Kapatılan haber ajanslarının, radyoların, televizyonların çalışanları, ihraç edilen akademisyenler, sağlık emekçileri, hukukçular, okuldan uzaklaştırılan öğrenciler adalet ve özgürlük taleplerini yinelediler.
“Büromuz olmayabilir ama…”
Kanun Hükmünde Kararname (KHK) ile kapatılan JINHA muhabiri Rojda Oğuz “Büromuz çalışma alanımız olmaya bilir ama sokaklar bizim ve kadınlar bizim yanımızda. JINHA kadınların sesi olmaya devam edecek" dedi.

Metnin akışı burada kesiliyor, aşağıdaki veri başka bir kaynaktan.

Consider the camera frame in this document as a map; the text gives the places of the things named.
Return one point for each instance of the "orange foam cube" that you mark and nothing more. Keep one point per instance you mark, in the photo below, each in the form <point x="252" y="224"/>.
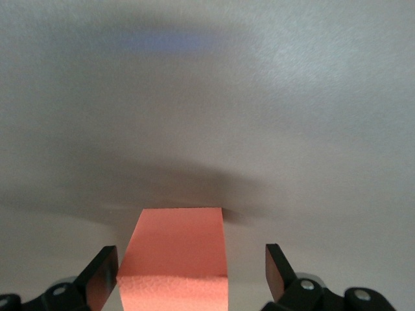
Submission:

Kapatılan Dicle Haber Ajansı (DİHA) İstanbul büro şefi Zuhal Atlan, “Büromuz olmayabilir ama haberlerimizi yazmaya devam edeceğiz, gerçekleri asla karanlıkta bırakmayacağız” diye konuştu.
Kapatılan Özgür Gündem Gazetesi editörü Günay Aksoy, Genel Yayın Yönetmenleri Zana Kaya ve Yazı işleri Müdürü İnan Kızılkaya'nın hala cezaevinde olduğunu hatırlattı.
“Tüm meslektaşlarımız engellerle karşılaşıyor. Haber yapma hakkı ve halkın haber alma özgürlüğü gaspediliyor. Gazetemiz ikinci kez mühür de vursanız çıkacak. Gerçeklerden taviz vermeyecek.”
“Yan yana durmaktan başka çaremiz yok”
Kapatılan TV 10 temsilcisi Veli Büyükşahin “Kanalımız kapatıldığında bunun Alevi toplumuna dönük saldırı olduğunu söylemiştik ama saldırı sadece Alevi toplumuna değil, toplumun demokrasi isteyen tüm kesimlerine yönelmiş durumda” dedi.
“Bunu aşmanın yolu tüm kesimlerin demokrasi, adalet ve özgürlük için elele vermesinde.”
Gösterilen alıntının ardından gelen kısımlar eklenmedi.